Moving abroad changes how you live, how you work… and very often, how you deal with healthcare.

And here’s the part nobody tells you when they’re romanticizing life overseas: you won’t use healthcare abroad the same way you did at home. Not even close.

Some expats end up using more healthcare than they ever did back in the U.S. (because suddenly a dentist cleaning doesn’t require a small loan). Others basically avoid the system entirely unless it’s an emergency—because the paperwork feels like a side quest, the language feels intimidating, or the local “normal” is just… different.

So what do expats actually use in real life?

Let’s open the Healthcare Passport and look at the services people lean on everywhere—from Colombia to Thailand to Spain—and the ones they often skip until the next trip “back home.”

The Big Pattern: Expats Don’t Choose “Best Healthcare.” They Choose “Best Access.”

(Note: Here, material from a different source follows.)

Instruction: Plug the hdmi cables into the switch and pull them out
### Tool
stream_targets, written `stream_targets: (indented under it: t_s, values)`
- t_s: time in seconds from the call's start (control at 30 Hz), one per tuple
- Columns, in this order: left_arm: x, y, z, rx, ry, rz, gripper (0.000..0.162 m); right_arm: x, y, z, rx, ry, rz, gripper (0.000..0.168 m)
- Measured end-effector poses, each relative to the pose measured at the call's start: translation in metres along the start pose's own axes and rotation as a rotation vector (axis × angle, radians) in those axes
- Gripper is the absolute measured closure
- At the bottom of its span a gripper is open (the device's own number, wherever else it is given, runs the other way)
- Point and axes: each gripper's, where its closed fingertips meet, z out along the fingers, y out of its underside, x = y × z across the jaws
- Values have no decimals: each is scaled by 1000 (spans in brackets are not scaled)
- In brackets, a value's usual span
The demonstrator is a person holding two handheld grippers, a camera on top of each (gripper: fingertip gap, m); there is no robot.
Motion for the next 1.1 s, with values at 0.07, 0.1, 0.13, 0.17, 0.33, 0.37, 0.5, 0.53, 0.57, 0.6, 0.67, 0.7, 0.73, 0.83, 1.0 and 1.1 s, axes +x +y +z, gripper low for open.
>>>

Back home, healthcare is often a system you tolerate:

  • You delay appointments because they’re expensive

  • You avoid checkups because insurance is confusing

  • You “wait it out” because you don’t want a surprise bill

Abroad, especially in major expat hubs, healthcare becomes something else:

  • If it’s affordable and fast, expats use it.

  • If it’s slow, bureaucratic, or confusing, they route around it.

That’s the whole story in one sentence.

Now let’s break down where that plays out—service by service.

1) Primary Care: Used Often… When It’s Simple

Primary care is the most “normal” category—because everybody gets sick sometimes, and everybody needs a prescription eventually.

In the big expat hubs—think Spain, Portugal, Thailand, Colombia—primary care is often used a lot, especially when:

  • appointments are easy to book

  • the clinic feels familiar

  • you can pay $20–$50 out of pocket and move on with your life

Where expats use primary care the most

  • Minor illnesses (cold/flu, stomach bugs, sinus infections)

  • Check-ups when they’re affordable

  • Follow-ups that used to feel “too expensive to bother with” back home

Where expats start skipping or avoiding

Even in countries with strong public systems, expats often avoid the “official” pathway when it feels like:

  • confusing sign-up processes for local GP registration

  • long waitlists

  • forms that require local knowledge (or five office visits)

So they do what humans always do: they go private, even in countries with great public care—because convenience wins.

Used often:

  • Annual check-ups

  • Antibiotic prescriptions

  • Cold/flu care

  • Vaccinations

Commonly skipped:

  • Signing up for a local GP when the process is slow/confusing

  • State clinics with long wait times

2) Dental Care: The “Everyone Suddenly Becomes Responsible” Category

Dental care might be the most universally used expat healthcare service on Earth.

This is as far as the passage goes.